Exceptions to Judicial Estoppel
Because bankruptcy law favors the honest but unfortunate debtor, there are exceptions to the judicial estoppel rule, which could otherwise be applied harshly. First, if a debtor’s failure to disclose the claim as an asset resulted from the debtor’s mistake or inadvertence, the doctrine will not apply. Mistake or inadvertence is typically a valid excuse when the debtor lacked factual knowledge at the time of the bankruptcy filing to determine whether or not a claim existed. If the debtor had no way of knowing about the claim when the bankruptcy is filed, then the courts will not punish the debtor by applying judicial estoppel. Second, if the debtor makes a good-faith effort to disclose the claim during the bankruptcy, then judicial estoppel will not apply.
This is what in fact appears to have happened in Ms. Auday’s case. Prior to receiving her bankruptcy discharge, Ms. Auday’s lawyer wrote to her bankruptcy trustee to alert the trustee to the existence of the claim. The trustee then retained a lawyer to pursue the claim but ultimately failed to do so. Thus, although Ms. Auday was turned from the courthouse for lack of standing, the Sixth Circuit expressly refrained from ruling on the judicial estoppel issue. Instead, the Court remanded the case back to the district court to allow the claim to be pursued by the trustee. And litigation with a bankruptcy trustee is often preferable because trustees are usually more realistic about the value of a case and are motivated to settle the case quickly and efficiently.

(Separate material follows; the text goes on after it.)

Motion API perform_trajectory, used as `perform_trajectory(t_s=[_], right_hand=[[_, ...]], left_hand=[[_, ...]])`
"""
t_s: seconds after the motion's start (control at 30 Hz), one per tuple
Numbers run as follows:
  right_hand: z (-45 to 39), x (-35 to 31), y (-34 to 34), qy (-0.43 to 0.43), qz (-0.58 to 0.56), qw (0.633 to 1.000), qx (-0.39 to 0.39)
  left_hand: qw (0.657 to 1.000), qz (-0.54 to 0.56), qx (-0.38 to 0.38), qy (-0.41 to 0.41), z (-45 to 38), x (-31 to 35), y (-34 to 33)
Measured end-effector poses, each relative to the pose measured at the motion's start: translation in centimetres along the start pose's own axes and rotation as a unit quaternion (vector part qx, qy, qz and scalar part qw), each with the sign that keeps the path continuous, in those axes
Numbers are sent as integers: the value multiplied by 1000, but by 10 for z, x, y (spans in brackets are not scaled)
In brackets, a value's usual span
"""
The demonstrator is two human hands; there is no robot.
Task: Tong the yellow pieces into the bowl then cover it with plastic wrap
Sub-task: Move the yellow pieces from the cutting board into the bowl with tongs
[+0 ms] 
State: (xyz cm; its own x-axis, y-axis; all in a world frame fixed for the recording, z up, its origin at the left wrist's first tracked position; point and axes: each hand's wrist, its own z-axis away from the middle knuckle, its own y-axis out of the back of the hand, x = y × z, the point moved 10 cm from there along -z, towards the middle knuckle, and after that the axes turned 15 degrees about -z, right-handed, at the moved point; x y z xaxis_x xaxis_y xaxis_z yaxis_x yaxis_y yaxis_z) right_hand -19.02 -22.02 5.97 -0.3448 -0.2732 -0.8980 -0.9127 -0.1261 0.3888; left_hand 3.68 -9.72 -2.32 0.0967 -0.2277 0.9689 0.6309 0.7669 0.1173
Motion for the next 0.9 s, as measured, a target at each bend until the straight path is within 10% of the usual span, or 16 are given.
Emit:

Although most bankruptcy debtors live up to their disclosure obligation, there are those who do not, and their concealment can work against them in a subsequent lawsuit. If you find yourself in the unfortunate position of having been named in a lawsuit, one of the first things you should do is research whether the plaintiff has filed a prior bankruptcy case. It just may be that the plaintiff has no right to pursue the claim at all.